--- EXERCISE OBJECTIVE ---
The whole listing below, with no pictures, is to be repeated as it stands.

------------------------------------

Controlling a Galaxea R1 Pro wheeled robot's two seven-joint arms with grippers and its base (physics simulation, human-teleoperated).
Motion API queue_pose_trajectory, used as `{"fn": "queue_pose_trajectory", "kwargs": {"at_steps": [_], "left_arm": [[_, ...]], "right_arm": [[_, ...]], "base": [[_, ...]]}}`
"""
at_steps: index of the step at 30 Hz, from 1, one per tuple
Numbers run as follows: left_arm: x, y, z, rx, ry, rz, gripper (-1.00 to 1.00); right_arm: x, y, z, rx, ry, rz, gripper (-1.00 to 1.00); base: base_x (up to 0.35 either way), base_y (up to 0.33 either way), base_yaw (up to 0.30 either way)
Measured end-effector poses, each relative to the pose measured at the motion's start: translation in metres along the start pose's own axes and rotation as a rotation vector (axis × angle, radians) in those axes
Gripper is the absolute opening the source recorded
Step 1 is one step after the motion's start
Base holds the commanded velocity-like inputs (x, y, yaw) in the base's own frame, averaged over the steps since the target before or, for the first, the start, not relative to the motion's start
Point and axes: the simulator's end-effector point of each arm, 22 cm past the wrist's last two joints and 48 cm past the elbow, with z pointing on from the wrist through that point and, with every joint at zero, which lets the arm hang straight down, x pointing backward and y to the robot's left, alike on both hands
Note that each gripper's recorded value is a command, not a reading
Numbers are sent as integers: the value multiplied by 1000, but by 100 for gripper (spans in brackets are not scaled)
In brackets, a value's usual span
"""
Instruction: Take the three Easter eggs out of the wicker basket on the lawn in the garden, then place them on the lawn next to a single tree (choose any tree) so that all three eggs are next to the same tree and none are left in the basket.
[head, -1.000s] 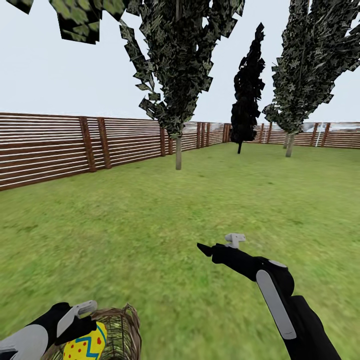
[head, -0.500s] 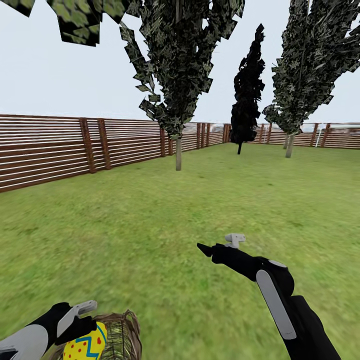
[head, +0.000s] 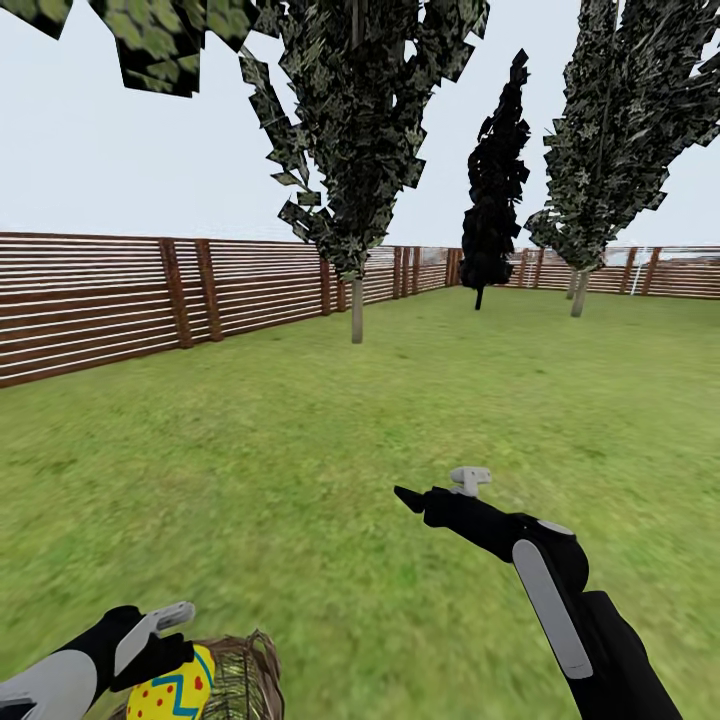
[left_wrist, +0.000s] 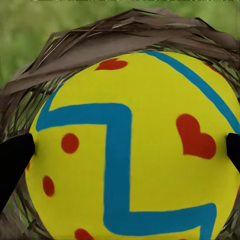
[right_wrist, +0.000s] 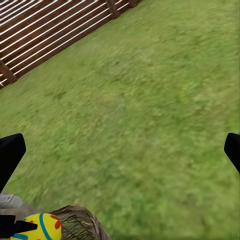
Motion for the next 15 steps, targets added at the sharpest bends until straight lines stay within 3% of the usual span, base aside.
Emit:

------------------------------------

--- EXERCISE RESPONSE ---
Controlling a Galaxea R1 Pro wheeled robot's two seven-joint arms with grippers and its base (physics simulation, human-teleoperated).
Motion API queue_pose_trajectory, used as `{"fn": "queue_pose_trajectory", "kwargs": {"at_steps": [_], "left_arm": [[_, ...]], "right_arm": [[_, ...]], "base": [[_, ...]]}}`
"""
at_steps: index of the step at 30 Hz, from 1, one per tuple
Numbers run as follows: left_arm: x, y, z, rx, ry, rz, gripper (-1.00 to 1.00); right_arm: x, y, z, rx, ry, rz, gripper (-1.00 to 1.00); base: base_x (up to 0.35 either way), base_y (up to 0.33 either way), base_yaw (up to 0.30 either way)
Measured end-effector poses, each relative to the pose measured at the motion's start: translation in metres along the start pose's own axes and rotation as a rotation vector (axis × angle, radians) in those axes
Gripper is the absolute opening the source recorded
Step 1 is one step after the motion's start
Base holds the commanded velocity-like inputs (x, y, yaw) in the base's own frame, averaged over the steps since the target before or, for the first, the start, not relative to the motion's start
Point and axes: the simulator's end-effector point of each arm, 22 cm past the wrist's last two joints and 48 cm past the elbow, with z pointing on from the wrist through that point and, with every joint at zero, which lets the arm hang straight down, x pointing backward and y to the robot's left, alike on both hands
Note that each gripper's recorded value is a command, not a reading
Numbers are sent as integers: the value multiplied by 1000, but by 100 for gripper (spans in brackets are not scaled)
In brackets, a value's usual span
"""
Instruction: Take the three Easter eggs out of the wicker basket on the lawn in the garden, then place them on the lawn next to a single tree (choose any tree) so that all three eggs are next to the same tree and none are left in the basket.
[head, -1.000s] 
[head, -0.500s] 
[head, +0.000s] 
[left_wrist, +0.000s] 
[right_wrist, +0.000s] 
Motion for the next 15 steps, targets added at the sharpest bends until straight lines stay within 3% of the usual span, base aside.
Emit:

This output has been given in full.